Special message from the Chief Librarian
Keep updated on the Library’s response to Washington’s COVID-19 outbreak.
From Chief Librarian Marcellus Turner
Updated May 12, 2020
As you know, The Seattle Public Library was called upon to support the City, County, and State’s efforts to mitigate the spread of COVID-19 in our communities by closing our buildings until at least April 13. With Mayor Jenny A. Durkan’s continued extension of public facility closures announced today, all Library buildings will remain closed until at least May 31.
Your health and safety continue to be our top priorities at this time. Mayor Durkan, the Library Board of Trustees and I agree that continuation of current measures are critical to protecting our patrons, staff and volunteers from unnecessary COVID-19 exposure.
Please know that, while our buildings may be closed, we have many wonderful resources and services you can access online 24 hours a day, including a vast digital collection of books, movies and music – as well as personal online assistance. In addition, Library staff members across our city are working to deliver and develop online services and programs to help our community make it through this very challenging time.

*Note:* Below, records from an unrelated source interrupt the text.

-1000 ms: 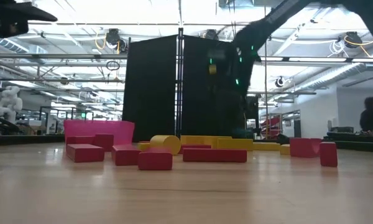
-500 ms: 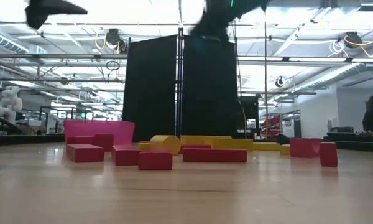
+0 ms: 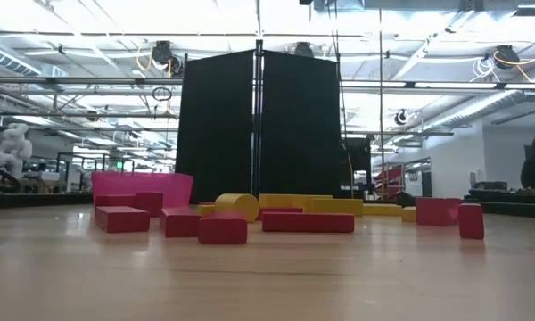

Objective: Sort blocks
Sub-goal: Put the blue block into the green bin

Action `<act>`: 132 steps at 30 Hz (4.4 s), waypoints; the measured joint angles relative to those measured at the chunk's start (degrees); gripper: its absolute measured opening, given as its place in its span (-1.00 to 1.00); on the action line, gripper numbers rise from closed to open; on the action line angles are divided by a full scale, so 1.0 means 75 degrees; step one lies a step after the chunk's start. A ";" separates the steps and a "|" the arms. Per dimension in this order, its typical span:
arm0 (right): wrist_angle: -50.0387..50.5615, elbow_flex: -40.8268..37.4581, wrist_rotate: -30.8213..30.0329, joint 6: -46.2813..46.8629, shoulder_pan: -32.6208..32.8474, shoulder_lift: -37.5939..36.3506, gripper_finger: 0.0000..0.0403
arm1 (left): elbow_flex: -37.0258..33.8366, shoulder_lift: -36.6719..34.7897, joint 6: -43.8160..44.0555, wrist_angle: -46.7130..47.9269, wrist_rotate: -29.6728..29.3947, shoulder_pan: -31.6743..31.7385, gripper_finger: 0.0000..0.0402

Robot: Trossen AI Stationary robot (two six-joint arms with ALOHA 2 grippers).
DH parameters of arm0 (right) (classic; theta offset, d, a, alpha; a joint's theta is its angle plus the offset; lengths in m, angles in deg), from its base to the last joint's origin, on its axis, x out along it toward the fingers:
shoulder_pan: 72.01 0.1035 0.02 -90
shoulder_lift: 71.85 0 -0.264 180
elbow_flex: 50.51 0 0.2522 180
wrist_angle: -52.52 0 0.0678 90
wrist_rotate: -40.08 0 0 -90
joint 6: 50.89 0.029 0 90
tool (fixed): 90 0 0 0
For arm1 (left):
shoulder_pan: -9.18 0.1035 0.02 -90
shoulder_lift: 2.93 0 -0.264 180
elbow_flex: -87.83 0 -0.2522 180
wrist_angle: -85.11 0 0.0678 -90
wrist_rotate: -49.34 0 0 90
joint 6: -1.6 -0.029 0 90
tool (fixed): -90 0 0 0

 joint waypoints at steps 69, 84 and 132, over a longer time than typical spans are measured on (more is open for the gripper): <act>-0.0863 -0.0006 -0.0727 0.0452 0.1266 0.0985 -0.60 | 0.0011 0.2889 0.0740 -0.3312 0.3888 0.2657 0.23; -0.0869 -0.0006 -0.0866 0.0507 0.1222 0.0979 -0.60 | 0.0011 0.2962 0.0553 -0.2786 0.2994 0.2662 0.23; -0.0994 0.0000 -0.0805 0.0840 0.1243 0.1189 0.19 | 0.0011 0.2962 0.0130 -0.2712 0.2624 0.2662 -0.38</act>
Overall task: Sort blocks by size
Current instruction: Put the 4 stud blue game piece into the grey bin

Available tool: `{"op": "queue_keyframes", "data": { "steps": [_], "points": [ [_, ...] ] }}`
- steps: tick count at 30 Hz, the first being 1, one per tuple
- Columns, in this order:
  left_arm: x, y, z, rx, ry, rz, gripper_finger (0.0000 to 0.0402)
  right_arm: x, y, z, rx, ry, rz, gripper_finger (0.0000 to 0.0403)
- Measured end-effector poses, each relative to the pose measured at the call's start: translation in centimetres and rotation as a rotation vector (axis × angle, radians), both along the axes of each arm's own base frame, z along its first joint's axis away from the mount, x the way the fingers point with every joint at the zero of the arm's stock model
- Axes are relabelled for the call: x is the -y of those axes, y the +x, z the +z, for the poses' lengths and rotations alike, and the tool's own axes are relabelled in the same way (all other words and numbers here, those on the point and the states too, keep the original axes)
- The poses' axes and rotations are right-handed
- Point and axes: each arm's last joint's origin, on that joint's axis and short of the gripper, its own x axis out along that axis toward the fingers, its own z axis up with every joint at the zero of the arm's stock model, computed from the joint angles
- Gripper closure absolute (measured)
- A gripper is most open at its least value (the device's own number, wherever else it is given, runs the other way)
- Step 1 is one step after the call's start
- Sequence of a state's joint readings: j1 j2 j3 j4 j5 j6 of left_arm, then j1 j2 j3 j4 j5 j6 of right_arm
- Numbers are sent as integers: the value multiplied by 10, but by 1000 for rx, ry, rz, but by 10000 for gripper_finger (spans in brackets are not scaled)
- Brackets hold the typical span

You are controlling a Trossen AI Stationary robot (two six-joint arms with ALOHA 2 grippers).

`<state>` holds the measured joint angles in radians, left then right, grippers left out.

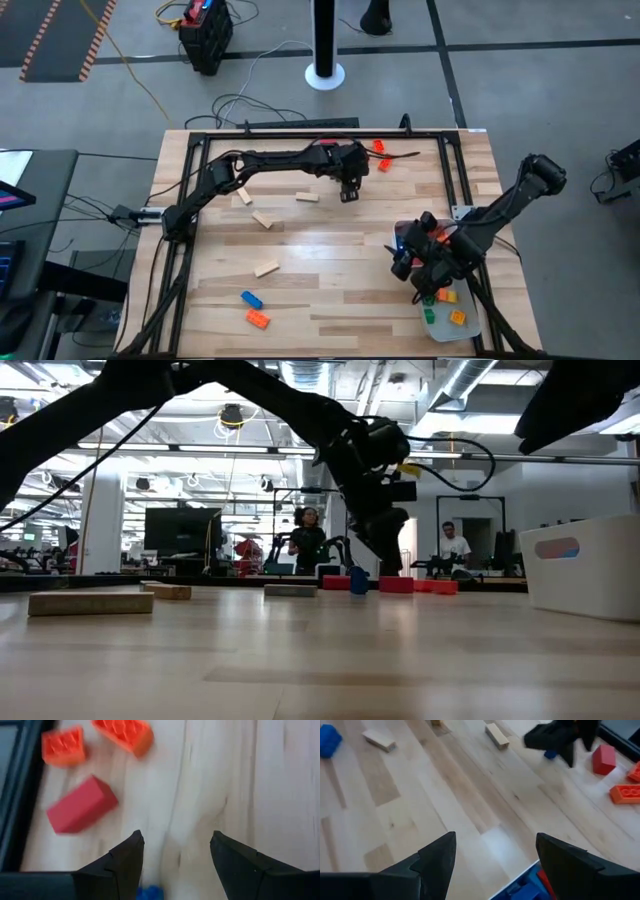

Whether you are a student, small business owner, newly unemployed professional or are insecurely housed, the Library is working hard to be here for you in new and creative ways. We are reaching out to our community partners in education and those who serve our most vulnerable populations to ensure we are meeting their needs in this unprecedented time.
We remain committed to our mission and our values of promoting access for all, equitable service delivery and educational resources for every member of our community.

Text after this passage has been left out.